The remains of two women found in rural Oklahoma have been identified as 27-year-old Veronica Butler and 39-year-old Jilian Kelley, both of Hugoton, Kansas, the Oklahoma State Bureau of Investigation said.

The bodies were identified by the Oklahoma Chief Medical Examiner’s office. They were found Sunday in Texas County, Oklahoma.

“It has been a tragedy for everyone involved,” Aungela Spurlock, director of the Oklahoma State Bureau of Investigation said, according to NBC News. “Our condolences go out to the family.”

Butler and Kelley went missing on March 30 as they were driving to a scheduled visitation with Butler’s children. Butler told family members that she would return later. Her car was found abandoned on the side of the road.

The bureau determined foul play was involved in the women’s disappearance after authorities found blood on the roadway, Butler’s glasses south of the vehicle near a broken hammer and a pistol magazine — but no gun — inside Kelley’s purse, according to a probable cause affidavit.

Four people were arrested in the women’s disappearance: Tifany Adams, 54; Tad Bert Cullum, 43; Cole Earl Twombly, 50 and Cora Twombly, 44.

Court documents show Adams and Butler were embroiled in a custody battle over Butler’s kids. The father of the children, Wrangler Rickman, is Adams’ son. He had legal custody of them.

Butler would frequently see her kids under supervised visits and Kelley accompanied Butler on March 30 to supervise the visitation.

Interviews conducted by the OSBI revealed that Adams conspired to have Butler and Kelley killed, according to the affidavit.

Rickman’s grandmother, Debi Knox-Davis, said in an interview with the bureau that in February Rickman had told her that they didn’t have to worry about the custody battle much longer because Adams “had it under control” and that “we will take care of Veronica at drop off,” the affidavit stated.

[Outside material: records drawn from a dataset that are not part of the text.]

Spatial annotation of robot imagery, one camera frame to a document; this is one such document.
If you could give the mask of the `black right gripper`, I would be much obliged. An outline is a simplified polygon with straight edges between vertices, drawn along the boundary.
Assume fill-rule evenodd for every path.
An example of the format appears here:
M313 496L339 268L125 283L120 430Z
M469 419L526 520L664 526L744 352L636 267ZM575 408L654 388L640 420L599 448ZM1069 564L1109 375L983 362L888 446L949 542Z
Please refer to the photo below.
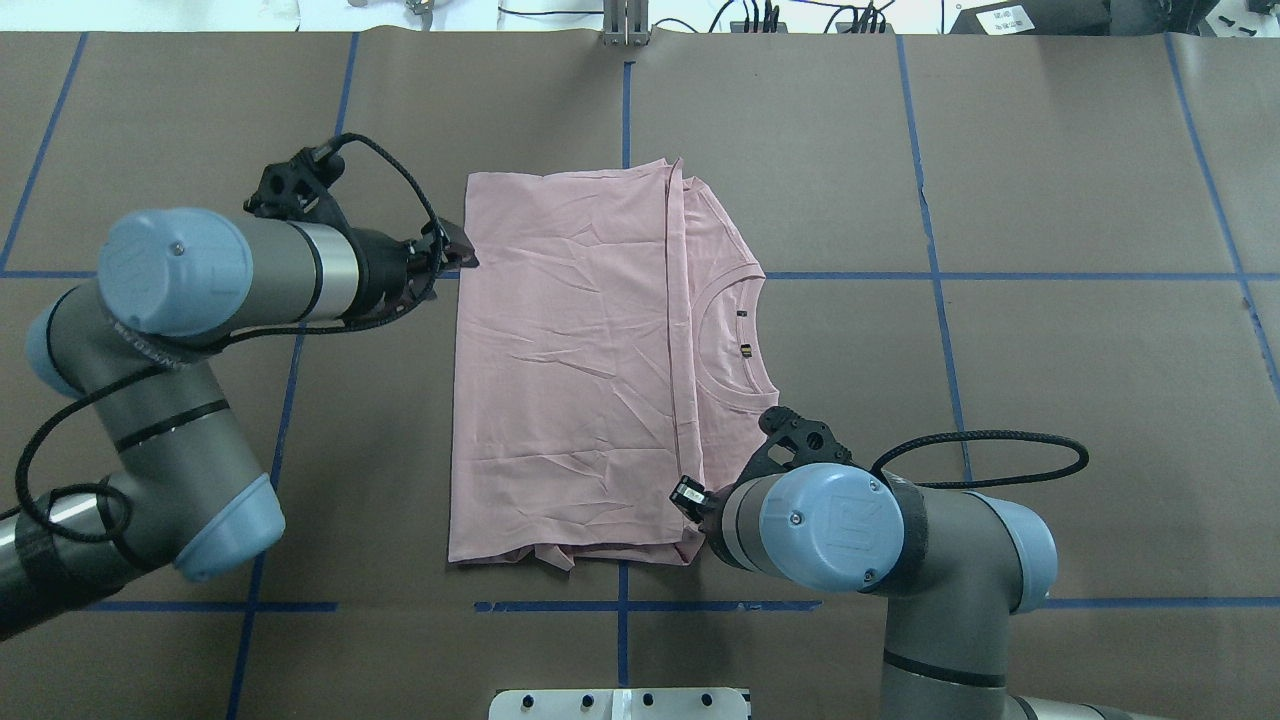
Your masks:
M669 501L690 523L699 523L699 530L713 551L728 551L724 506L732 492L732 486L710 489L692 478L681 478L671 492Z

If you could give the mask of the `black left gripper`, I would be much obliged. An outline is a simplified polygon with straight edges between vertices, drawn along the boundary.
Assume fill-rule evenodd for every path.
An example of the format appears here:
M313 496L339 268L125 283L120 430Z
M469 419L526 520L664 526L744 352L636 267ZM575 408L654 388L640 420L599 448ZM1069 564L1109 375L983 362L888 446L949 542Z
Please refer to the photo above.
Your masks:
M435 299L442 273L480 265L465 229L449 220L436 220L436 228L426 228L421 237L408 241L356 228L352 246L360 269L352 301L355 322L383 322L410 313Z

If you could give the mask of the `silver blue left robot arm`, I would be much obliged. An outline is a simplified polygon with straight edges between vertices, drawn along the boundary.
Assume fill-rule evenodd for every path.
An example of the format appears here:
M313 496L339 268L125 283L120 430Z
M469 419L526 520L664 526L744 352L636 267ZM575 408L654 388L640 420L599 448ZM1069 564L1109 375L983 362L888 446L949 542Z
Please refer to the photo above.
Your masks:
M443 272L476 265L451 222L398 241L201 208L123 217L96 277L63 293L27 334L33 372L70 404L35 432L15 466L18 505L3 514L3 638L159 568L206 582L275 544L282 506L211 356L257 337L385 325L430 299ZM87 407L122 469L35 495L38 447Z

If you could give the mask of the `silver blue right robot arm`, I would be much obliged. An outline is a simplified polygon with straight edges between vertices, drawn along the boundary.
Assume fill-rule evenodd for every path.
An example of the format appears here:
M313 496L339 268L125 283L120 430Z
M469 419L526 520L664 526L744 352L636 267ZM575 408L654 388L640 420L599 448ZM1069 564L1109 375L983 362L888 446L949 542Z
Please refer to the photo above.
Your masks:
M728 565L813 591L886 600L882 719L1125 719L1010 693L1010 624L1039 609L1059 553L1019 503L815 462L671 502Z

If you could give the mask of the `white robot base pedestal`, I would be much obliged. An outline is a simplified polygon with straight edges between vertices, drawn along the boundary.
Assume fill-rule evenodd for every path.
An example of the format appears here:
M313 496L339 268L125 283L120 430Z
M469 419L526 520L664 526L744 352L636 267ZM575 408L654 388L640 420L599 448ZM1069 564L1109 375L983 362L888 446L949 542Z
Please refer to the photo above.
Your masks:
M751 719L750 692L732 687L508 689L489 719Z

On April 1 — two days after the bodies were found — bureau agents seized Adams’ phone. A search of the device turned up web searches for Taser pain level, gun shops, prepaid cell phones and how to get someone out of their house.

Days later, the OSBI interviewed a teen who is the daughter of one of the suspects, Cora Twombly. The teen said that her mother, Cole Twombly (Cora’s husband), Adams, Cullum and one other person had been involved in the deaths of Butler and Kelley.

On March 30, the teen reported waking up and not finding Cora and Cole Twombly at home. The couple returned at noon and the teen asked her mother what had happened. Cora Twombly said that they “would not have to worry about her (Butler) again,” the affidavit said.